Knowing what they know is half the battle: Investigating student conceptions of stoichiometry

Abstract

Stoichiometry is a core topic in high school chemistry, yet it is often one of the most daunting for students as the extensive range of chemical and mathematical concepts required for understanding make this topic complex and challenging for student learning (Wink & Ryan, 2019; Ramful & Narod, 2014). The long-standing interest in research into student learning has afforded conceptions, misconceptions and alternative conceptions as vehicles through which researchers can investigate student understanding (Taber, 2015; Gilbert & Watts, 1983). Two-tier diagnostic instruments have been used extensively in previous research for this purpose where they have been useful in obtaining data regarding students’ conceptions of the relevant subject matter (Treagust, 1988; Soeharto et al., 2019). This study involved development of a two-tier diagnostic instrument to investigate the interplay between stoichiometry and mathematics. There were four steps to the development and refinement of the two-tier diagnostic instrument: defining the scope of the project, constructing the first tier, obtaining alternative conceptions, and developing the second tier. With multiple refinements during the design phase, the development of the instrument was informed by face validation from ten ‘critical friends’ alongside written responses from both undergraduate and graduate students (n = 24) and think-aloud interviews (n = 12). The final version of the two-tier diagnostic instrument contains 21 items comprising 14 chemistry items and 7 mathematics items. Development of a two-tier diagnostic instrument that addresses two interrelated subject matter areas is a novel application of the two-tier diagnostic approach and the implications of this will be presented. 

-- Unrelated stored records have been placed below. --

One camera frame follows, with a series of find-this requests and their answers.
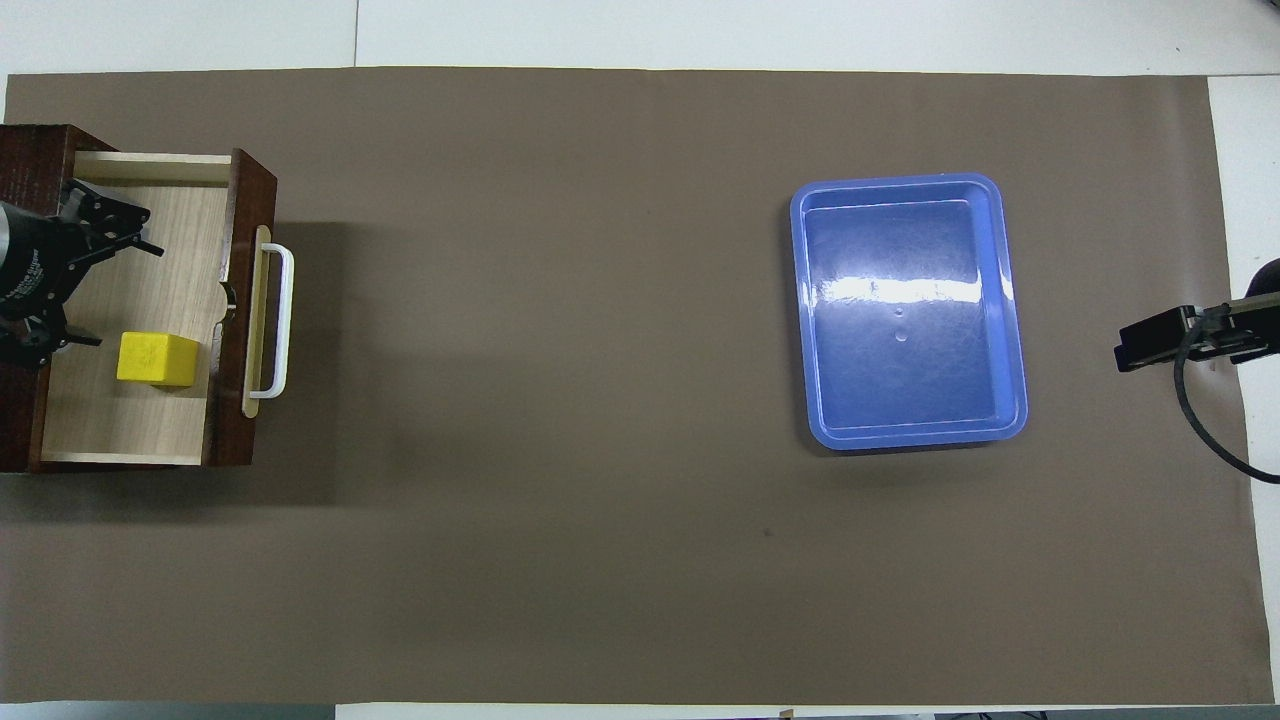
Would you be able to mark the dark wooden cabinet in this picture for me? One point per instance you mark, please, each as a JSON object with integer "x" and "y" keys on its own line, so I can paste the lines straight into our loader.
{"x": 30, "y": 155}

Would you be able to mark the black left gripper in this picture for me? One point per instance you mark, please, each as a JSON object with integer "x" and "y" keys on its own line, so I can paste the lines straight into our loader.
{"x": 30, "y": 265}

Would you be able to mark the brown table mat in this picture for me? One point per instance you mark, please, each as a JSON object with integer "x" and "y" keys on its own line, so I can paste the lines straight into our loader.
{"x": 560, "y": 400}

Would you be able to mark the wooden drawer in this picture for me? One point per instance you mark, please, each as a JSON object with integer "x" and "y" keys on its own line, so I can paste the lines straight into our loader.
{"x": 150, "y": 290}

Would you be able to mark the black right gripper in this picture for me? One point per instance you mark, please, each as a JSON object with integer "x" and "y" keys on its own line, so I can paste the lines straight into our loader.
{"x": 1262, "y": 320}

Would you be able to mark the blue plastic tray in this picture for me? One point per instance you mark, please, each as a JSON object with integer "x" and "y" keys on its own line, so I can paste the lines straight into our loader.
{"x": 900, "y": 340}

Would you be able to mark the yellow cube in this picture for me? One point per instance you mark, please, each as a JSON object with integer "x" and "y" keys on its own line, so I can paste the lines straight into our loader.
{"x": 155, "y": 358}

Gilbert, J. K., & Watts, D. M. (1983). Concepts, Misconceptions and Alternative Conceptions: Changing Perspectives in Science Education. Studies in Science Education, 10(1), 61-98.

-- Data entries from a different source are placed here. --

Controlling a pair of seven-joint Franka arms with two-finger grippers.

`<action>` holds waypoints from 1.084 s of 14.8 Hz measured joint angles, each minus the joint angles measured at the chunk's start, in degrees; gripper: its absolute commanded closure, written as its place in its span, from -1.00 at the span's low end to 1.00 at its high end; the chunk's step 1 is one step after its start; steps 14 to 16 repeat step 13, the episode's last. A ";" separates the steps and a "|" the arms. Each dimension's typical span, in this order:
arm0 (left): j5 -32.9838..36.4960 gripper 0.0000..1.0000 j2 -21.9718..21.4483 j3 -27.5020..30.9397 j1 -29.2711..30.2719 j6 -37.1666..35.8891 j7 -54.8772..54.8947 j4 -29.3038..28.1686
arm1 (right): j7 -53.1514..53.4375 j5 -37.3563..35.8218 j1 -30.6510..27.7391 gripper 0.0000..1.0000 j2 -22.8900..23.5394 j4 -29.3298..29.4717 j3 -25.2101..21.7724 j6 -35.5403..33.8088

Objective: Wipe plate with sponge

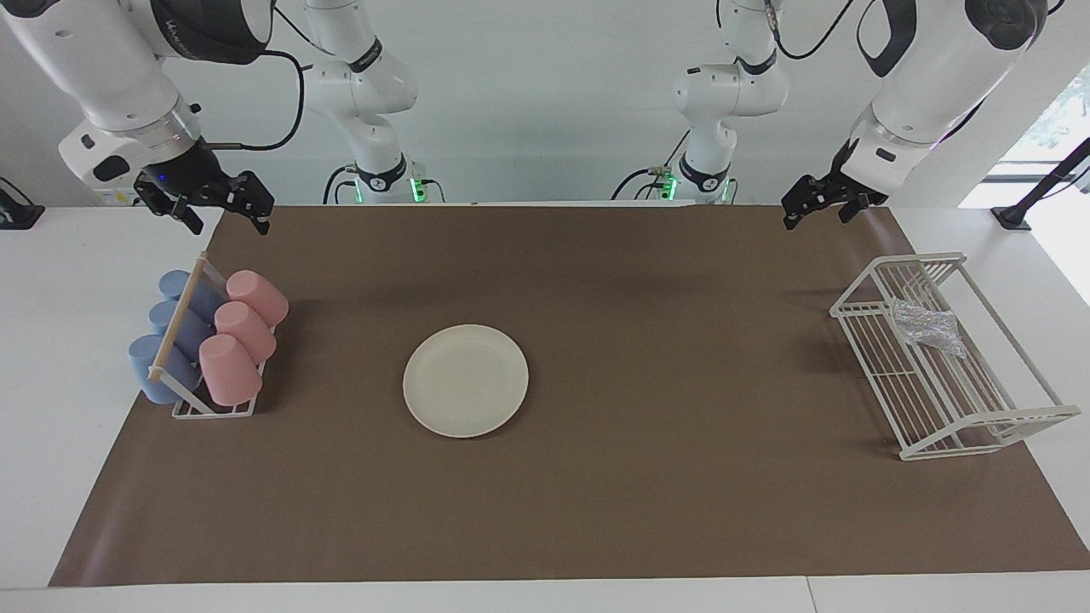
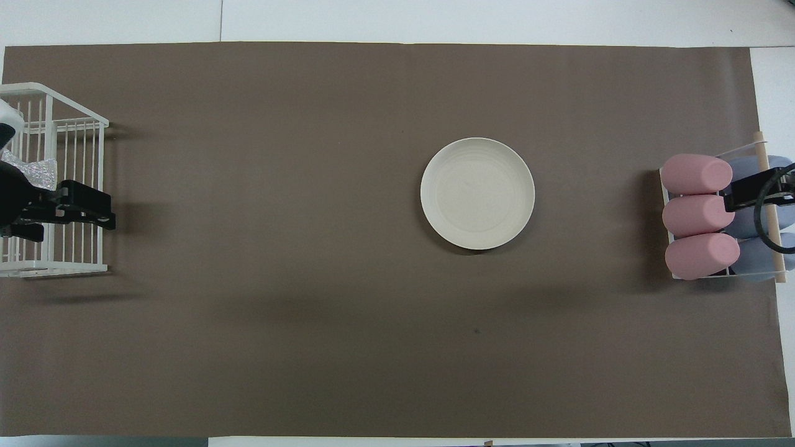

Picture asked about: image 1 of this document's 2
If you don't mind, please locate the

Ramful, A., & Narod, F. B. (2014). Proportional reasoning in the learning of chemistry: levels of complexity, Mathematics Education Research Journal, 26(1), 25-46.

Soeharto, S., Csapó, B., Sarimanah, E., Dewi, F., & Sabri, T. (2019). A Review of Students’ Common Misconceptions in Science and Their Diagnostic Assessment Tools. Jurnal Pendidikan IPA Indonesia. 8(2), 247-266.

Taber, K. S. (2015). Alternative conceptions/frameworks/misconceptions. Encyclopedia of Science Education, pp 37-41.

Treagust, D. F. (1988). Development and use of diagnostic tests to evaluate students’ misconceptions in science. International Journal of Science Education, 10(2), 159-169.

Wink, D. J., & Ryan, S. A. C. (2019). The Logic of Proportional Reasoning and Its Transfer into Chemistry. It’s Just Math: Research on Students’ Understanding of Chemistry and Mathematics, pp 157-171.